FX indicators are a valuable tool for traders to make informed decisions about their trades. We will discuss the CCI (commodity channel index), what it is, how it is used, and the pros and cons of using it.
A brief overview of CCI
Donald Lambert first introduced the commodity channel index in 1980. It was created as a tool to identify cyclical turns in commodities, but it has since been adapted for use in forex trading
CCI measures the relationship between an asset’s current and past prices. CCI is calculated using the following formula
Current Price – Average Price over N periods / Standard Deviation over N periods x 0.015
N is typically set at 20 for most timeframes.
How is CCI used?
- To find market trends
- To enter trades
- To exit trades
- As a confirmation tool
- As an overbought/oversold indicator
How to use CCI to find market trends
Look for sustained moves above +100 or below -100 on the CCI to signal a strong trend. If the CCI is above +100, look for opportunities to buy; if the CCI is below -100, look for opportunities to sell.
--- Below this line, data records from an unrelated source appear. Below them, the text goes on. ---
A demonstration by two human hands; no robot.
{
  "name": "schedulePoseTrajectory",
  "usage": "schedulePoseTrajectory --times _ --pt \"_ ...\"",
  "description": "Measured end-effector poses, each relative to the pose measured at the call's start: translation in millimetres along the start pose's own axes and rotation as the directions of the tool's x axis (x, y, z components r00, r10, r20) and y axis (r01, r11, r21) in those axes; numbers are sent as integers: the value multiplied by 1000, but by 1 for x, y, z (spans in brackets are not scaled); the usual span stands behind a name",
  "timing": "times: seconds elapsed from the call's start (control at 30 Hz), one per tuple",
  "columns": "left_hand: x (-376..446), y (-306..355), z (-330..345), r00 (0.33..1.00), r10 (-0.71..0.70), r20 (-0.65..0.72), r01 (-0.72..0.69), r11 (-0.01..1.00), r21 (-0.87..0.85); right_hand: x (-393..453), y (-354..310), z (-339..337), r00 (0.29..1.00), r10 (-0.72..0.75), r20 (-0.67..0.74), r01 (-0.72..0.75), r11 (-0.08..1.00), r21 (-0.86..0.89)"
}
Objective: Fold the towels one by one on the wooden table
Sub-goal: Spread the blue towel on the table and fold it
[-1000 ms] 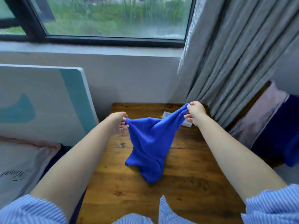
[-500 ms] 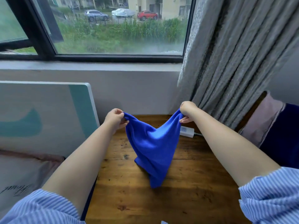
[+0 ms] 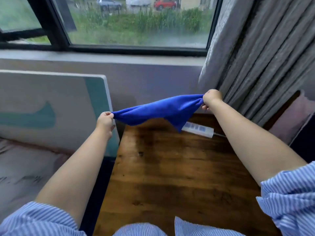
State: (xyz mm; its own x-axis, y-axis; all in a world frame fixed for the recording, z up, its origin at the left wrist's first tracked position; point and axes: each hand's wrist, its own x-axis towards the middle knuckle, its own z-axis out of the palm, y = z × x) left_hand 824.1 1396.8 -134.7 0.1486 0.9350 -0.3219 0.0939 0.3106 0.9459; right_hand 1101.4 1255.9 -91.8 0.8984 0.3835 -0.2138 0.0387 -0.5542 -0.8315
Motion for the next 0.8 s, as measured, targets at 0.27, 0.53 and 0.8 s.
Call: schedulePoseTrajectory --times 0.27,0.53,0.8 --pt "-17 -123 -31 914 -390 112 204 680 705 -42 159 48 946 243 214 -72 803 -591" --pt "-43 -179 -43 857 -497 137 -13 244 970 -97 238 72 952 149 268 20 842 -538" --pt "-50 -226 -72 786 -606 123 -30 161 986 -136 301 60 969 211 127 -109 830 -547"
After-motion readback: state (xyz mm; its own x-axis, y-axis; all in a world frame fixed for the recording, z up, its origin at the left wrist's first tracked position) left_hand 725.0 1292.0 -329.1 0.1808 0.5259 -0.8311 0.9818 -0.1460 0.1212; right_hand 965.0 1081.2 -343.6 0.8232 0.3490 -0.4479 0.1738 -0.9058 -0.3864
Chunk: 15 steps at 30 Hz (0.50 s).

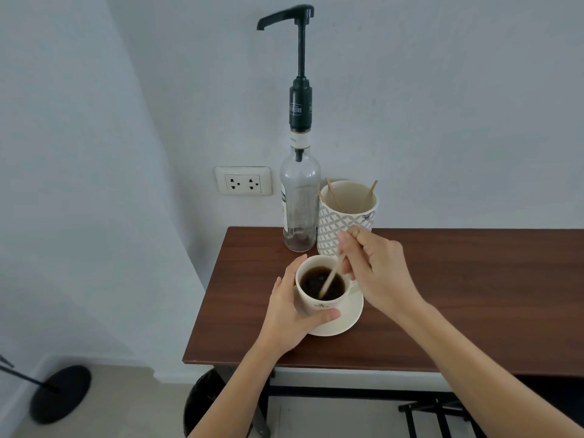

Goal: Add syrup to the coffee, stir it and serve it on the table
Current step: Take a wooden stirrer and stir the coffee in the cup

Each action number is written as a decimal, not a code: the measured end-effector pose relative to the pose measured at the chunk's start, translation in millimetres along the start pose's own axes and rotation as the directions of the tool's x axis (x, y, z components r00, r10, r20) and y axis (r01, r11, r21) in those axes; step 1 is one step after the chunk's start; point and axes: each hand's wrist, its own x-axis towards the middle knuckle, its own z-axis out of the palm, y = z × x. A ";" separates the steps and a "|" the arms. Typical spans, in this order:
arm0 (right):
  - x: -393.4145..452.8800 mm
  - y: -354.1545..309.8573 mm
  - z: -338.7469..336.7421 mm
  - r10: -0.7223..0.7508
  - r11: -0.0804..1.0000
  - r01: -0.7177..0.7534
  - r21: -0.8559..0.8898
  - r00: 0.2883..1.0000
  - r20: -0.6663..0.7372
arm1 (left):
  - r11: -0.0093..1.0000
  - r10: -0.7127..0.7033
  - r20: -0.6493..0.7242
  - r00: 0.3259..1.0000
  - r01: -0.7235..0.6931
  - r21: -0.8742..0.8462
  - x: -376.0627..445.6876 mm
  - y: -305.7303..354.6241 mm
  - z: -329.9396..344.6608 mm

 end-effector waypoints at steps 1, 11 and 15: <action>-0.6 -2.5 5.3 0.018 0.999 -0.018 0.040 1.000 -0.001 | 1.000 -0.003 0.004 1.000 0.003 -0.002 0.1 -0.3 0.1; 3.7 -0.6 -5.1 -0.065 0.983 0.055 -0.173 0.997 -0.048 | 1.000 0.003 -0.001 1.000 -0.003 0.006 -0.5 2.8 0.6; 1.7 -8.8 9.1 0.020 1.000 -0.019 0.001 0.999 -0.038 | 1.000 0.001 0.010 1.000 -0.001 -0.001 -0.5 1.9 0.4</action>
Wait for the CCI to move back into the overbought / oversold zone before taking any new trades.
How to Use CCI when entering trades
Look for a buy signal when the CCI crosses above +100, or look for a sell signal when the CCI crosses below -100. Place your orders according to the trend you are trading or take profits when the CCI reaches its extreme level and reverses direction.
How to use CCI to exit trades
Exit long positions when the CCI crosses below -100 or short exit positions when the CCI crosses above +100. Place your orders according to the trend you are trading. Take profits when the CCI reaches its extreme level and reverses direction.
How to use CCI as a confirmation tool
Wait for the CCI to cross above +100 or below -100 before taking any new trades. If the CCI is already in an overbought/oversold zone, do not take any new trades or use the CCI as a confirmation tool to help you make informed decisions about your trades.
How to use CCI as an overbought/oversold indicator
Look for a buy signal when the CCI crosses above +100, and it is in an overbought area or looks for a sell signal when the CCI crosses below -100, and it is in an oversold area.
Place your orders according to the trend you are trading, or take profits when the CCI reaches its extreme level and reverses direction.
Pros and Cons of Using CCI
A few pros and cons come with using the commodity channel index as part of your trading strategy. Let’s take a look at a few of them now.
Pros
- It helps you identify market trends,
- You can use it to enter and exit trades,
- CCI can be used as a confirmation tool,
- Or CCI can be used as an overbought/oversold indicator.
Cons
- It does not work well in choppy markets,
- CCI can give false signals,
- It needs to be used with other indicators to confirm signals,
- And CCI can be lagging at times.
As you can see, a few pros and cons come with using the commodity channel index. Ultimately, it is up to you as the trader to decide if it is a tool you want to use in your trading strategy. Do your research and test it out on a demo account to see if it works well.
In conclusion
The CCI is a valuable tool for FX traders. It has some advantages, including its simplicity and adaptability, but you should consider some drawbacks. When used with other technical indicators or fundamental analysis, the CCI can help traders make informed decisions about their trades.
While CCI may not be perfect, it can still be a valuable tool for traders when used correctly. It is important to remember that no indicator works all the time and that traders should use several indicators in conjunction with one another to get the most accurate picture.